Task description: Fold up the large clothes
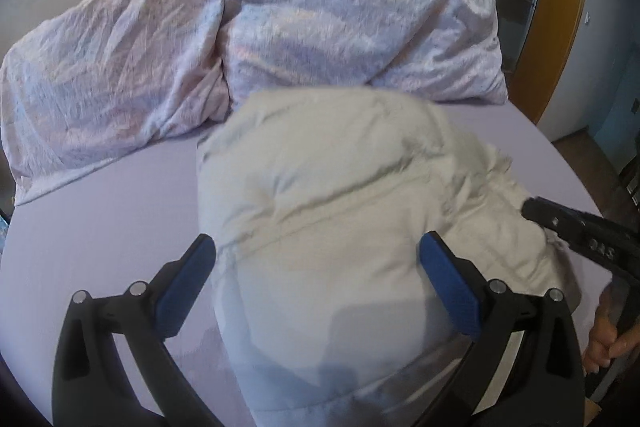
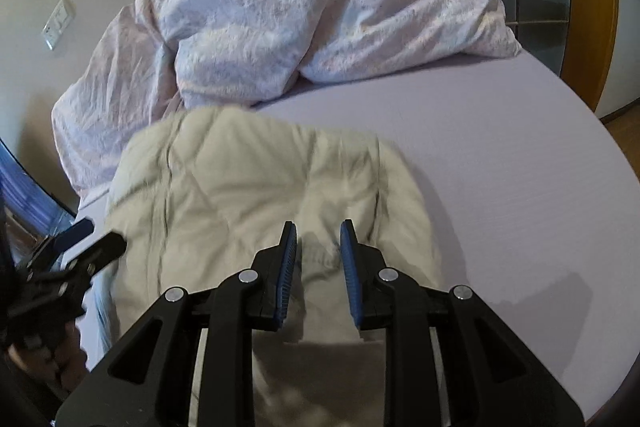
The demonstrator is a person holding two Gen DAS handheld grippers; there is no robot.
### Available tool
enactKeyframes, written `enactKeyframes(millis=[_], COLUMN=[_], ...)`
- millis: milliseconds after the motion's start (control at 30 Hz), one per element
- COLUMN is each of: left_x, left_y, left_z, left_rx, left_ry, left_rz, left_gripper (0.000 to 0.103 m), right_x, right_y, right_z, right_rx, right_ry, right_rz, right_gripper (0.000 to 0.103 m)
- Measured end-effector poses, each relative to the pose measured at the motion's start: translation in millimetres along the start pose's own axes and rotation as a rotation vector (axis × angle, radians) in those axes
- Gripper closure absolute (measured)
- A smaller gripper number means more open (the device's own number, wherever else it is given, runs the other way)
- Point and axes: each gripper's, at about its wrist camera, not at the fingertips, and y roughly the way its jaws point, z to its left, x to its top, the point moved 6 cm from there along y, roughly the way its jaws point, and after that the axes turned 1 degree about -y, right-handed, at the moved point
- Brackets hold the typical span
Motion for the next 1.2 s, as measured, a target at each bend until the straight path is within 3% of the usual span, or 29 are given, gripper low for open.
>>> enactKeyframes(millis=[133, 667, 1200], left_x=[-8, -18, -22], left_y=[11, 25, 27], left_z=[2, 3, 5], left_rx=[-0.042, -0.038, -0.042], left_ry=[-0.061, -0.049, -0.058], left_rz=[0.031, 0.001, -0.019], left_gripper=[0.002, 0.002, 0.002], right_x=[-13, -25, -25], right_y=[13, 16, 17], right_z=[-5, -5, -4], right_rx=[-0.017, -0.054, -0.073], right_ry=[0.025, 0.025, 0.016], right_rz=[0.012, -0.06, -0.074], right_gripper=[0.079, 0.078, 0.078])
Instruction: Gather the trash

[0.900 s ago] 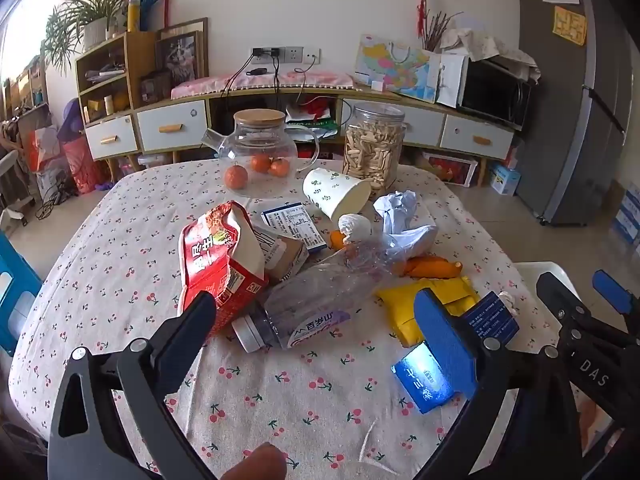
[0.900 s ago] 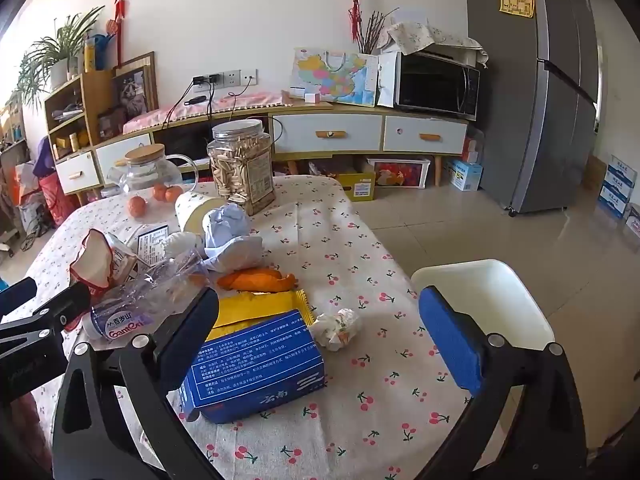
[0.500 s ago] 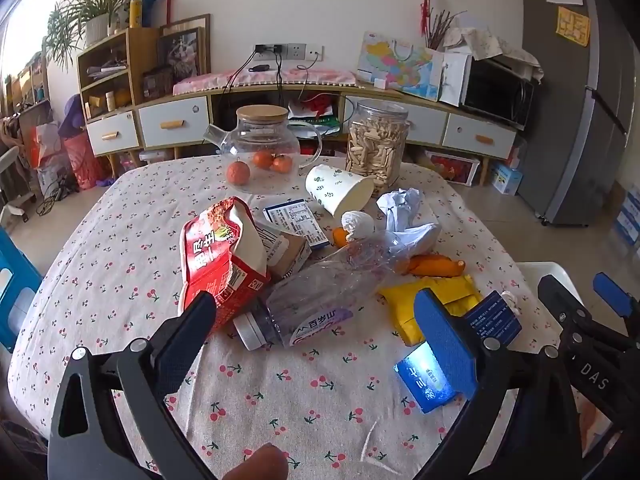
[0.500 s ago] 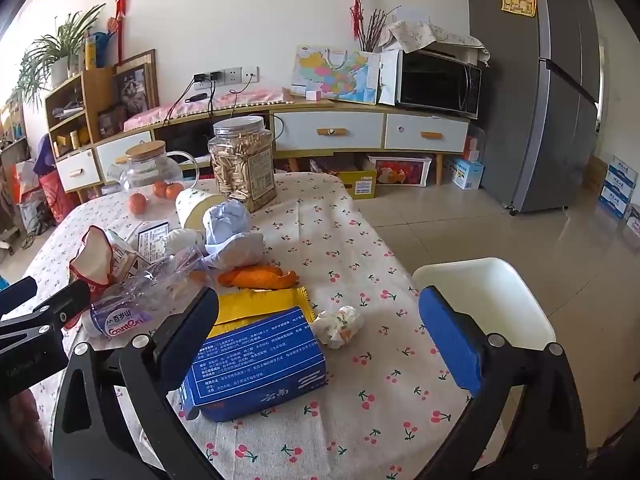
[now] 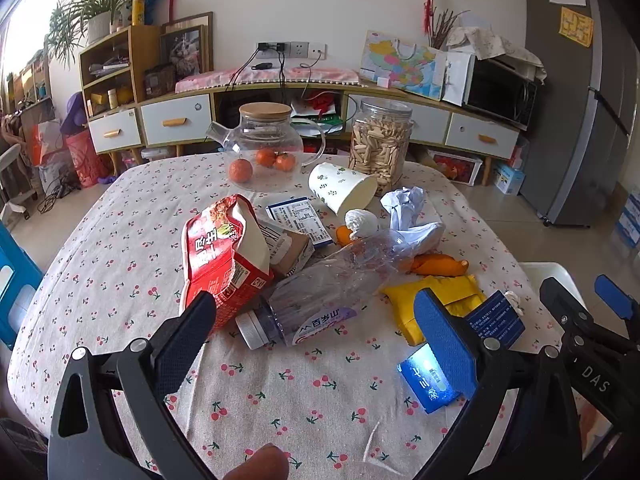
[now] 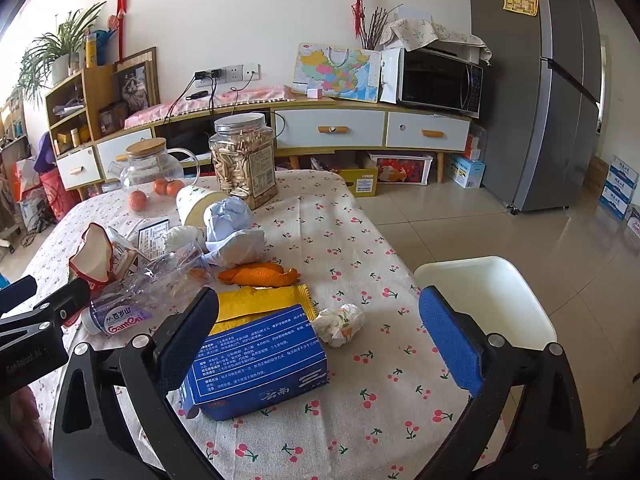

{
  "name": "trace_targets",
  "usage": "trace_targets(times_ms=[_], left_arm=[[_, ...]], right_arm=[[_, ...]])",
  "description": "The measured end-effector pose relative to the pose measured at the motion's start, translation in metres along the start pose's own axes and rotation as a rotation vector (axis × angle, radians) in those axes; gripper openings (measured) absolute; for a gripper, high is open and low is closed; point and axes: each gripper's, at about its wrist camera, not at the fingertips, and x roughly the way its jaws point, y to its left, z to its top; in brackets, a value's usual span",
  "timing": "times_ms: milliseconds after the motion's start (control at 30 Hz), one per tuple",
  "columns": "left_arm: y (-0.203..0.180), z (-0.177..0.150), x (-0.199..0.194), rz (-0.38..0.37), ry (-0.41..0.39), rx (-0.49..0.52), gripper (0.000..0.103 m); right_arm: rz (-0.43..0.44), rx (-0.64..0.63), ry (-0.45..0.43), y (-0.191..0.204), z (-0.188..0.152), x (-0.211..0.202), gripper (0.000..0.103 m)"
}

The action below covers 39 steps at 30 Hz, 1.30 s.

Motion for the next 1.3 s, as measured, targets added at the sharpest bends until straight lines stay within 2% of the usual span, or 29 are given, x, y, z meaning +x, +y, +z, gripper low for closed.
trace_targets(times_ms=[1300], left_arm=[[0.0022, -0.0059, 0.0052, 0.002, 0.011, -0.012, 0.096]], right_arm=[[0.000, -0.008, 0.011, 0.0024, -0.0046, 0.0052, 0.096]])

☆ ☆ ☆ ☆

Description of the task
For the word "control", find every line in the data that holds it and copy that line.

Written response
- millis: milliseconds after the motion's start (control at 30 Hz), one per element
  "timing": "times_ms: milliseconds after the motion's start (control at 30 Hz), one per tuple",

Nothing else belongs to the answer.